Work order >>
Every record must be given again word for word; no picture belongs in the copy.

(Data extracted from a collection)
◆ ◆ ◆
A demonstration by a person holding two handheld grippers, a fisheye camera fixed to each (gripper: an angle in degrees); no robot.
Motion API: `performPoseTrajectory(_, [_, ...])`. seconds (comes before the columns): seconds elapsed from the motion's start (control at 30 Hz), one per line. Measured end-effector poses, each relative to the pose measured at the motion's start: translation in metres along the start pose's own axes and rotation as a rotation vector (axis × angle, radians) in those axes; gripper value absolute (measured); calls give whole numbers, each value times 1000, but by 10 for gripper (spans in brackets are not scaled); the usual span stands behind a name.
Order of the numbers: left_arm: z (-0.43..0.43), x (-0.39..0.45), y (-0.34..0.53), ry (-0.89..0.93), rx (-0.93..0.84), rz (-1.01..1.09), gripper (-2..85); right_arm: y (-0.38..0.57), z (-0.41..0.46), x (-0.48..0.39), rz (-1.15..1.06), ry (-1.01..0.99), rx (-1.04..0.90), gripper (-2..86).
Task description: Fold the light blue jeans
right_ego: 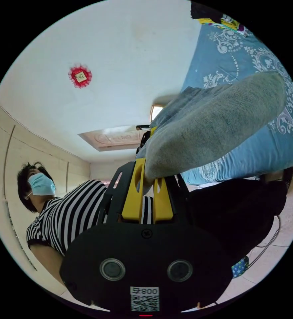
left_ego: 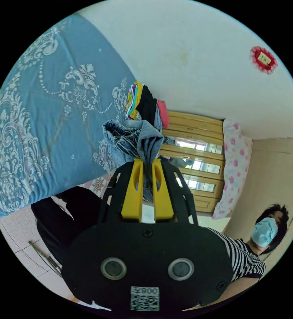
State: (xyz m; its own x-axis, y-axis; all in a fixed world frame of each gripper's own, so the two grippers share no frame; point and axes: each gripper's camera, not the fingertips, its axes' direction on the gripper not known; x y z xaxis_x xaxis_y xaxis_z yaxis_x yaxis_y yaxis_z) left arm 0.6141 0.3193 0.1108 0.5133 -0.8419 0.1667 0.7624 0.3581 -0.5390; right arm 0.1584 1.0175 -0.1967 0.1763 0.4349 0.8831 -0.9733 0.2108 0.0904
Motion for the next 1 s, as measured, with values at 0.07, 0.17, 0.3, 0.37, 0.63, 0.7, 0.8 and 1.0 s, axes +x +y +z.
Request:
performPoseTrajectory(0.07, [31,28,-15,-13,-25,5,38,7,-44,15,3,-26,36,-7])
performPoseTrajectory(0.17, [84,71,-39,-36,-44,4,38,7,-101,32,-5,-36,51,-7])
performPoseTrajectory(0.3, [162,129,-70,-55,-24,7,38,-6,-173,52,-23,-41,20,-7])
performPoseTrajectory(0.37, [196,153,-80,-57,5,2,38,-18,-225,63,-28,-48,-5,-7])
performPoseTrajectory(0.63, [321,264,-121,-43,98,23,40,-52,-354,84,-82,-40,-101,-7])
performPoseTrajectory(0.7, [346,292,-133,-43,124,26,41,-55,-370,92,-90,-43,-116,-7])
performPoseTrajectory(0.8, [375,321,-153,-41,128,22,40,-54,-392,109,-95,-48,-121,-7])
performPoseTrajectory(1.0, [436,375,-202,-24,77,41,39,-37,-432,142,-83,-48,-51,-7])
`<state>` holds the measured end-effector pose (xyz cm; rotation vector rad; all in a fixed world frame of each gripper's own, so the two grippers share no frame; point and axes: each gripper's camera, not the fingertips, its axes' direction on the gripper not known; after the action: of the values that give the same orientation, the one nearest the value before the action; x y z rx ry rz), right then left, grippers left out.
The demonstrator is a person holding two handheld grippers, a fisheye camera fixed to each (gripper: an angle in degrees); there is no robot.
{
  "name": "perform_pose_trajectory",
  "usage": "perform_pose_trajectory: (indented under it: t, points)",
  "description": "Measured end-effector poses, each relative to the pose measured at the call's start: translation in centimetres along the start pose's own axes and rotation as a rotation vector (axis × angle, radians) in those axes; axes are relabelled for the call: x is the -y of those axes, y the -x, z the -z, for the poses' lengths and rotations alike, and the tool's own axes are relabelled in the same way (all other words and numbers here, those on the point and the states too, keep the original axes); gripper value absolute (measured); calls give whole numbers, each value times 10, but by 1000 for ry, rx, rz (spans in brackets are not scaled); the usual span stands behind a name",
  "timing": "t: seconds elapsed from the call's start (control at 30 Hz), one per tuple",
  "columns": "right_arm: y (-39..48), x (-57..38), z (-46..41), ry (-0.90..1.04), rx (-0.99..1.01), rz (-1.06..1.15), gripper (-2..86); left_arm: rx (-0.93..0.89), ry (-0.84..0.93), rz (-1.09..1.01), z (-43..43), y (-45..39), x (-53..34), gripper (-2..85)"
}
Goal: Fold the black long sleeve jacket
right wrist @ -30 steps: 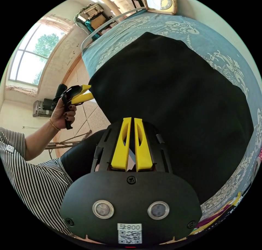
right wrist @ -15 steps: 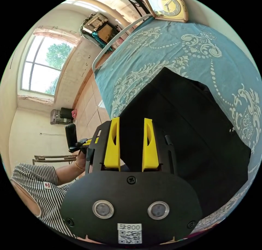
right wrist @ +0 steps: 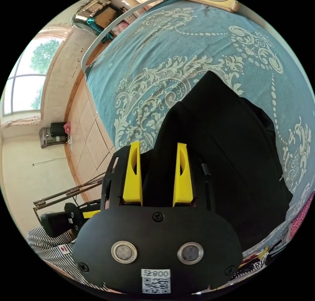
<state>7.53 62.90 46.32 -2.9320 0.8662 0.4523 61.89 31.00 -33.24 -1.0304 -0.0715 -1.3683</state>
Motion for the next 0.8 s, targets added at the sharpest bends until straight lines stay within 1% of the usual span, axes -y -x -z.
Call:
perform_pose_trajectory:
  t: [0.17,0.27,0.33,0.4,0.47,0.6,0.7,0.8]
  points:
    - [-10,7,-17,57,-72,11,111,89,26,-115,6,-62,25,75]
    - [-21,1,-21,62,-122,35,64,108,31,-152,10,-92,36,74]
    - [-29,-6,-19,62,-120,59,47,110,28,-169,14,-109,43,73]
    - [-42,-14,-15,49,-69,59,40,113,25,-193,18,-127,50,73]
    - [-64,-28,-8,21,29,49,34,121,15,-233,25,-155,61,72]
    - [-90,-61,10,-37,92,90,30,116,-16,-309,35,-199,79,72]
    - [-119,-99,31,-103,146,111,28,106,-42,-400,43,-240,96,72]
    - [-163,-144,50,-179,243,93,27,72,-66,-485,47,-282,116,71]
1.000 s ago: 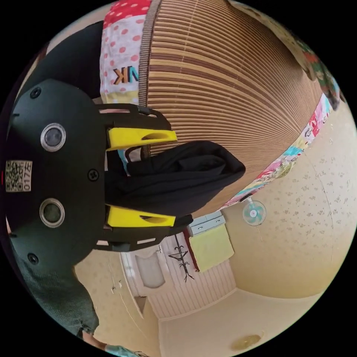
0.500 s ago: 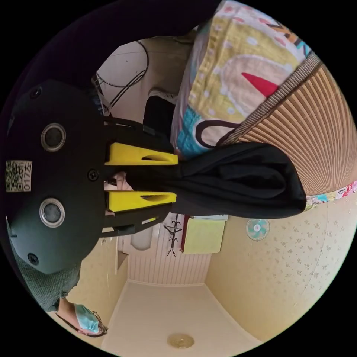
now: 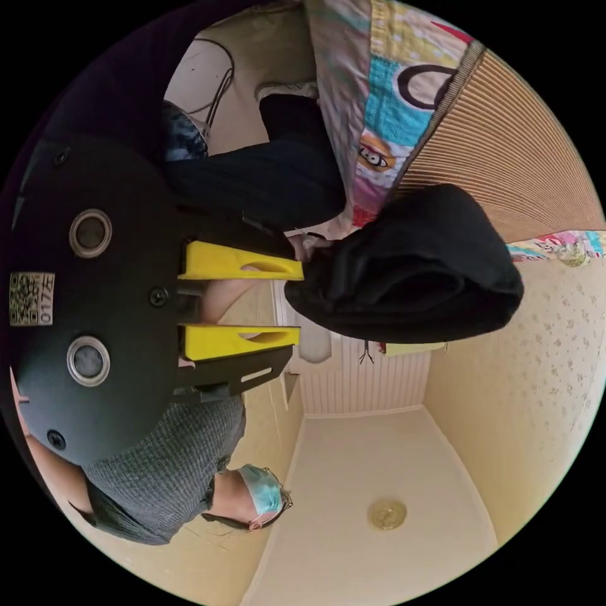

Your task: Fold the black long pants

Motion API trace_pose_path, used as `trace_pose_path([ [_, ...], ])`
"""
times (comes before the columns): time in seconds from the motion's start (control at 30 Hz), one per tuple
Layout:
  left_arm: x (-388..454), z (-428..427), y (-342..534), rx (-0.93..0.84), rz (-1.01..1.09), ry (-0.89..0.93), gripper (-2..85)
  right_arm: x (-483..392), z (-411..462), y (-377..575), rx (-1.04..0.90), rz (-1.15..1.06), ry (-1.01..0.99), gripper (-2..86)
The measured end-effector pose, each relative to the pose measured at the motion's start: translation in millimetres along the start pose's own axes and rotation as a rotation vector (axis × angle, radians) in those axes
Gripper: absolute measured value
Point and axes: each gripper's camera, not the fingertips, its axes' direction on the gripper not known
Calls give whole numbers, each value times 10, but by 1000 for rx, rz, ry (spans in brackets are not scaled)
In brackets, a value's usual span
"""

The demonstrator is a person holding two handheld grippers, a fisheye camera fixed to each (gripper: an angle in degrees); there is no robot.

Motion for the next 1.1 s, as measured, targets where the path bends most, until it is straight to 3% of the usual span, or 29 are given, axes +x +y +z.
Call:
trace_pose_path([
  [0.13,121,-191,16,82,-5,-125,113,-1069,-638,-742,89,-305,3,157],
  [0.37,133,-450,-55,237,-68,-210,112,-3440,-1634,-2749,63,-730,411,155],
  [0.5,223,-489,-192,289,-105,-325,106,-3908,-2407,-3529,189,-715,441,156],
  [0.57,181,-406,-271,284,-142,-373,101,-3869,-3113,-3793,355,-595,414,157],
  [0.63,101,-209,-382,273,-162,-354,99,-3729,-3626,-3789,483,-456,477,157],
  [0.73,-7,97,-484,254,-172,-317,96,-3224,-4495,-3414,704,37,598,144],
  [0.87,-182,421,-531,201,-199,-314,92,-3085,-4868,-2605,800,-158,343,125],
  [1.1,-362,737,-580,195,-185,-340,83,-2992,-4906,-995,911,-215,231,37],
])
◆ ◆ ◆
Answer to this task >>
A demonstration by a person holding two handheld grippers, a fisheye camera fixed to each (gripper: an angle in degrees); no robot.
Motion API: `performPoseTrajectory(_, [_, ...])`. seconds (comes before the columns): seconds elapsed from the motion's start (control at 30 Hz), one per line. Measured end-effector poses, each relative to the pose measured at the motion's start: translation in metres along the start pose's own axes and rotation as a rotation vector (axis × angle, radians) in those axes; gripper value absolute (measured); calls give whole numbers, each value times 1000, but by 10 for gripper (spans in brackets are not scaled); the usual span stands behind a name.
Order of the numbers: left_arm: z (-0.43..0.43), x (-0.39..0.45), y (-0.34..0.53), ry (-0.89..0.93), rx (-0.93..0.84), rz (-1.01..1.09), gripper (-2..85); right_arm: y (-0.38..0.57), z (-0.41..0.46), x (-0.48..0.39), rz (-1.15..1.06), ry (-1.01..0.99), rx (-1.04..0.90), gripper (-2..86).
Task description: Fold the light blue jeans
right_ego: 
left_ego: 
State: (xyz m; its own x-axis, y-axis; all in a fixed world frame of each gripper's own, so the two grippers share no frame; point and axes: each gripper's camera, not the fingertips, its axes' direction on the gripper not known; x y z xaxis_x xaxis_y xaxis_z yaxis_x yaxis_y yaxis_z) left arm 0.6141 0.3193 0.1108 0.5133 -0.8419 0.1667 0.7624 0.3581 -0.5390; right arm 0.1584 1.0175 -0.1967 0.1763 0.4349 0.8831 -0.9733 0.2108 0.0904
Motion for the next 1 s, as measured, with values at 0.07, 0.17, 0.3, 0.37, 0.63, 0.7, 0.8 and 1.0 s, axes +x +y +z.
Request:
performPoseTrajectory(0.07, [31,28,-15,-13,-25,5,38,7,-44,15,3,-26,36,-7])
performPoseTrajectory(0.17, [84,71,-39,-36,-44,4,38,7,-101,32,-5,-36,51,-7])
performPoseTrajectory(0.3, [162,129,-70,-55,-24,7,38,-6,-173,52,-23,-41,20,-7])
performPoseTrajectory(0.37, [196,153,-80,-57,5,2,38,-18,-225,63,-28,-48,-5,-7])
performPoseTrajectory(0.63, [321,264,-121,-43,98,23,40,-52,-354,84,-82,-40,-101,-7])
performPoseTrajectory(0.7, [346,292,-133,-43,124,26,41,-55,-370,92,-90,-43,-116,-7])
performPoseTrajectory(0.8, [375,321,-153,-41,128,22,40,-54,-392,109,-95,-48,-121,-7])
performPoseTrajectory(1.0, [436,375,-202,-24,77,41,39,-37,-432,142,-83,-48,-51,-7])
`<state>` holds the measured end-effector pose (xyz cm; rotation vector rad; all in a fixed world frame of each gripper's own, so the two grippers share no frame; point and axes: each gripper's camera, not the fingertips, its axes' direction on the gripper not known; after the action: of the values that give the same orientation, the one nearest the value before the action; x y z rx ry rz), right then left, grippers left out.
The demonstrator is a person holding two handheld grippers, a fisheye camera fixed to each (gripper: an angle in degrees); there is no robot.
{
  "name": "perform_pose_trajectory",
  "usage": "perform_pose_trajectory: (indented under it: t, points)",
  "description": "Measured end-effector poses, each relative to the pose measured at the call's start: translation in centimetres along the start pose's own axes and rotation as a rotation vector (axis × angle, radians) in those axes; axes are relabelled for the call: x is the -y of those axes, y the -x, z the -z, for the poses' lengths and rotations alike, and the tool's own axes are relabelled in the same way (all other words and numbers here, those on the point and the states too, keep the original axes); gripper value absolute (measured); calls give whole numbers, each value times 10, but by 1000 for ry, rx, rz (spans in brackets are not scaled); the usual span stands behind a name",
  "timing": "t: seconds elapsed from the call's start (control at 30 Hz), one per tuple",
  "columns": "right_arm: y (-39..48), x (-57..38), z (-46..41), ry (-0.90..1.04), rx (-0.99..1.01), rz (-1.06..1.15), gripper (-2..86); left_arm: rx (-0.93..0.89), ry (-0.84..0.93), rz (-1.09..1.01), z (-43..43), y (-45..39), x (-53..34), gripper (-2..85)"
}
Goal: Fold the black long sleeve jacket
right wrist @ -30 steps: 
right wrist @ -15 steps: 
right wrist @ +0 steps: 
<state>7.53 62.90 46.32 -2.9320 0.8662 0.4523 61.89 31.00 -33.24 -1.0304 -0.0715 -1.3683</state>
Motion for the next 0.8 s, targets added at the sharpest bends until straight lines stay within 1% of the usual span, axes -y -x -z.
Call:
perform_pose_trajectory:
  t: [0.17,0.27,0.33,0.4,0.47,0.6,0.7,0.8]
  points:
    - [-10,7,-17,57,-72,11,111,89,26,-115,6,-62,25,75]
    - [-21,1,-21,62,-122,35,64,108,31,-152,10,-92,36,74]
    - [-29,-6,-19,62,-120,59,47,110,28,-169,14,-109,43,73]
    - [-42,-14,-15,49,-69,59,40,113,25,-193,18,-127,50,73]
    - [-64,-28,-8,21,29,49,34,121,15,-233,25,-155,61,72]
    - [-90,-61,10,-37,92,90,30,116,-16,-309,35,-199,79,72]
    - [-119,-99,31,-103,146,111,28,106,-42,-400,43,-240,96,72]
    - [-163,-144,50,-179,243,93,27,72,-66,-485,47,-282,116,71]
1.000 s ago: 
0.500 s ago: 
now: 

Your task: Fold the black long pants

Motion API trace_pose_path, used as `trace_pose_path([ [_, ...], ])`
"""
times (comes before the columns): time in seconds from the motion's start (control at 30 Hz), one per tuple
Layout:
  left_arm: x (-388..454), z (-428..427), y (-342..534), rx (-0.93..0.84), rz (-1.01..1.09), ry (-0.89..0.93), gripper (-2..85)
  right_arm: x (-483..392), z (-411..462), y (-377..575), rx (-1.04..0.90), rz (-1.15..1.06), ry (-1.01..0.99), gripper (-2..86)
The measured end-effector pose, each relative to the pose measured at the motion's start: translation in millimetres along the start pose's own axes and rotation as a rotation vector (axis × angle, radians) in those axes
Gripper: absolute measured value
Point and axes: each gripper's camera, not the fingertips, its axes' direction on the gripper not known
Calls give whole numbers, each value times 10, but by 1000 for rx, rz, ry (spans in brackets are not scaled)
In brackets, a value's usual span
"""

The demonstrator is a person holding two handheld grippers, a fisheye camera fixed to each (gripper: an angle in degrees); there is no robot.

Motion for the next 1.1 s, as measured, targets where the path bends most, until it is straight to 3% of the usual span, or 29 are given, axes +x +y +z.
Call:
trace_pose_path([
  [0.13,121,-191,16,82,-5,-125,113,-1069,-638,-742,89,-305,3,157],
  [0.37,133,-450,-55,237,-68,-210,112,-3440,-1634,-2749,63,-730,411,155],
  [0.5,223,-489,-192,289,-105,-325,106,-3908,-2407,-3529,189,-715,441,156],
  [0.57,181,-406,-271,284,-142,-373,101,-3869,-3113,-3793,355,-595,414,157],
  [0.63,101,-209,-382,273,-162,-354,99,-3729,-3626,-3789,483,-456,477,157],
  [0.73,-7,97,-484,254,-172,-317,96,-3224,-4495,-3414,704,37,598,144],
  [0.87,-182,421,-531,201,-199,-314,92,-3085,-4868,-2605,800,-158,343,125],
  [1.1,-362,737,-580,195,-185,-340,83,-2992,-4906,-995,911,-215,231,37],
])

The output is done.